Using the ls command you should see the .deb file.

We then install Python from this file, delete the .deb file and add Python’s location to our PATH variable:

run in your machine's terminal while connected to the docker container
apt-get install -yq --no-install-recommends ./python-${PYTHON_VERSION}_1_amd64.deb
rm -rf python-${PYTHON_VERSION}_1_amd64.deb
/opt/python/${PYTHON_VERSION}/bin/python3 -m pip install --upgrade pip
/opt/python/${PYTHON_VERSION}/bin/python3 -m pip install --upgrade setuptools
echo "PATH=/opt/python/${PYTHON_VERSION}/bin:$PATH" >> ~/.bashrc

By running:

run in your machine's terminal while connected to the docker container
python --version

You can verify that we have successfully installed Python on our container. Sadly, once we exit the container, all of our changes will be reverted. Nevertheless, this is a good way to test any of the instructions that we wish to add to our .dockerfile.

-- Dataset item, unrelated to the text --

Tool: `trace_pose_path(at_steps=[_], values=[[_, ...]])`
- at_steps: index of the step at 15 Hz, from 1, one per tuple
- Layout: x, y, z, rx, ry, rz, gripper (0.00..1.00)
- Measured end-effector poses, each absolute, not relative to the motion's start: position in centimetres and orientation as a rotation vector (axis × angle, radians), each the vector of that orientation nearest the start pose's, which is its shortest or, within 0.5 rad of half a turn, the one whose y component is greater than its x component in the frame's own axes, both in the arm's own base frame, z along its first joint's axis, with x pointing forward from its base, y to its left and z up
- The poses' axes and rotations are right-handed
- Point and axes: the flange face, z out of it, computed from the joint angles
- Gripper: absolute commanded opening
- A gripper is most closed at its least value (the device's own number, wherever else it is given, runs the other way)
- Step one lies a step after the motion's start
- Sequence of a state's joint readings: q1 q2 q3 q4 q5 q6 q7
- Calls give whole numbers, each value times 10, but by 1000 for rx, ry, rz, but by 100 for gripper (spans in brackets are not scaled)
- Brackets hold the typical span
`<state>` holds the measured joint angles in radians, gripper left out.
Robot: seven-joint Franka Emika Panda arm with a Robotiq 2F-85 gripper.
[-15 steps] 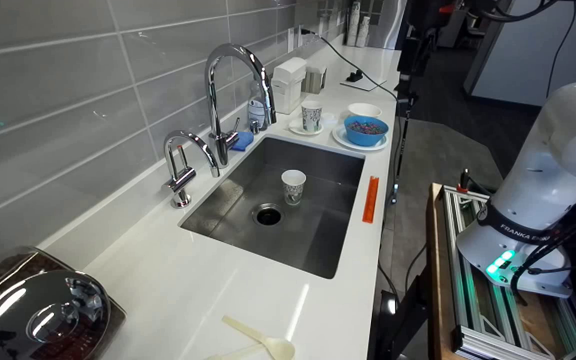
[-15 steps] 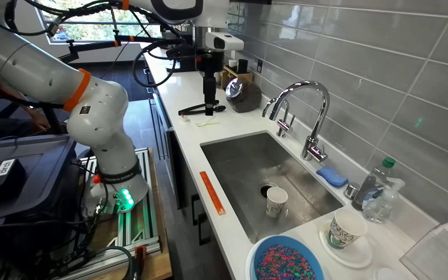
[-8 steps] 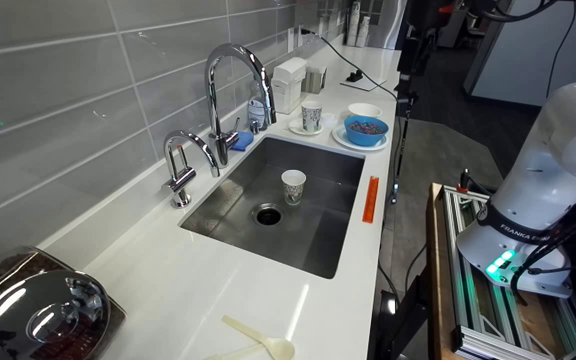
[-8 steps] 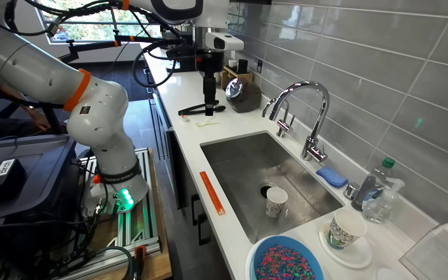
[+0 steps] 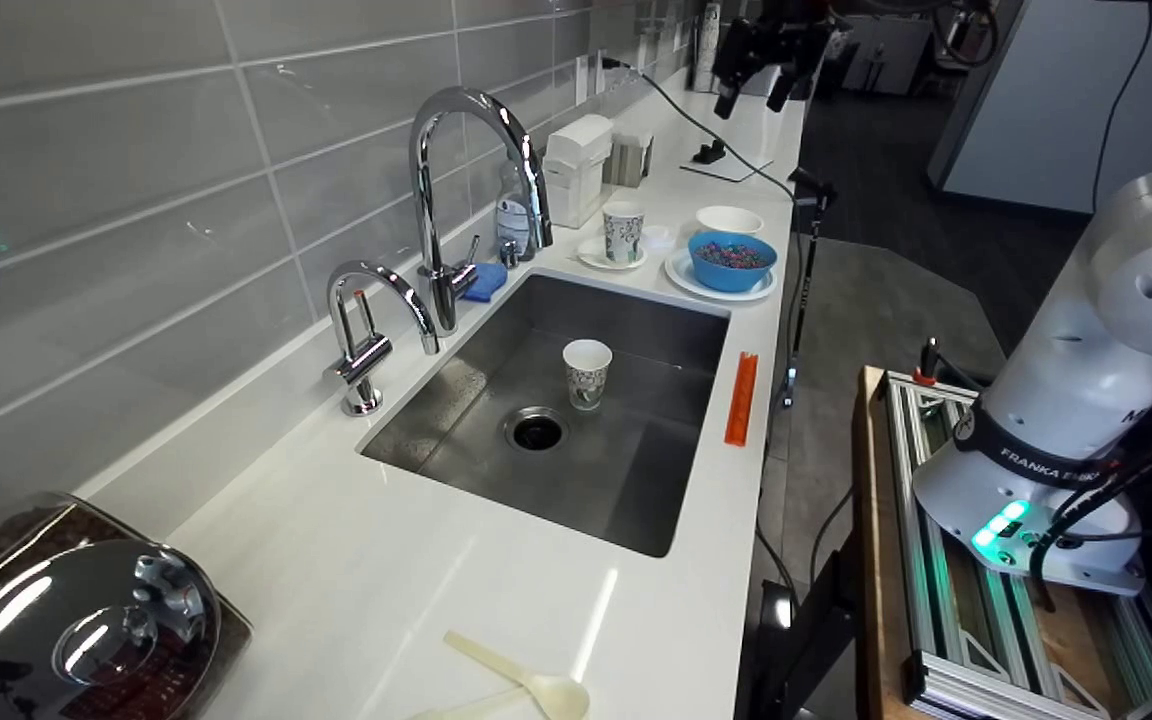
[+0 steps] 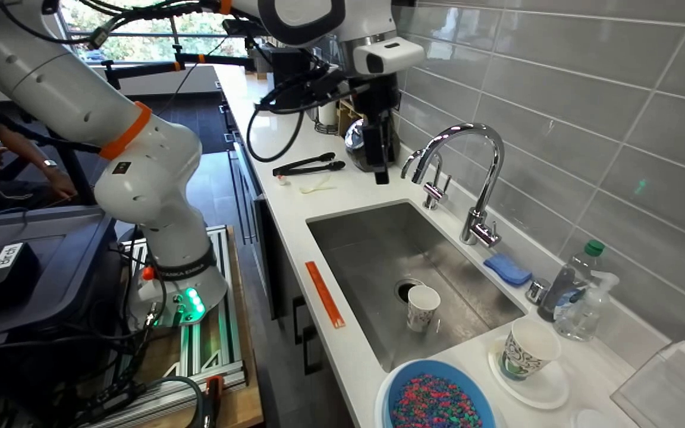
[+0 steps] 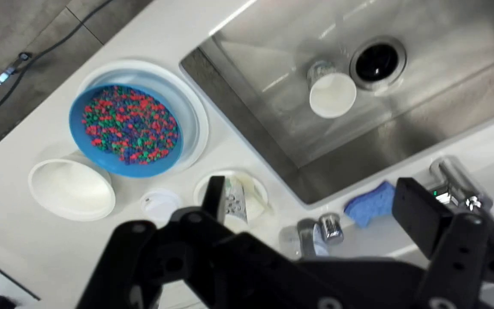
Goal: Move the coffee cup on the right to the left side of the counter.
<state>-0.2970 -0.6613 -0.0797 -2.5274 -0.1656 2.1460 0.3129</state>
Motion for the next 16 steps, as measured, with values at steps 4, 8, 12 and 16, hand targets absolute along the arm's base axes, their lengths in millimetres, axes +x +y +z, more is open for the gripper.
trace_pose_path(at_steps=[4, 8, 12, 16], values=[[401, -181, 515, -2960, 1134, -635, 100], [447, -204, 493, -2895, 1260, -660, 100], [472, -221, 469, -2883, 1324, -601, 100], [470, -219, 479, -2877, 1318, -630, 100]])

On that note, exit the container. Then, create a new .dockerfile named basic_2.dockerfile with the following instructions:

basic_2.dockerfile
FROM ubuntu:22.04

# https://stackoverflow.com/a/65054865 
ENV DEBIAN_FRONTEND noninteractive

# https://www.python.org/downloads/
ARG PYTHON_VERSION=3.11.7

# https://docs.posit.co/resources/install-python/
RUN apt-get update --fix-missing  \
    && apt-get upgrade -yq \
    && apt-get install -yq --no-install-recommends curl ca-certificates gdebi-core

RUN curl -O https://cdn.rstudio.com/python/ubuntu-2204/pkgs/python-${PYTHON_VERSION}_1_amd64.deb \
    && apt-get install -yq --no-install-recommends ./python-${PYTHON_VERSION}_1_amd64.deb \
    && rm -rf python-${PYTHON_VERSION}_1_amd64.deb \
    && /opt/python/${PYTHON_VERSION}/bin/python3 -m pip install --upgrade pip \
    && /opt/python/${PYTHON_VERSION}/bin/python3 -m pip install --upgrade setuptools

RUN echo "PATH=/opt/python/${PYTHON_VERSION}/bin:$PATH" >> ~/.bashrc

And build this image:

run in your machine's terminal
docker build -f ./basic_2.dockerfile -t basic-python --pull=false .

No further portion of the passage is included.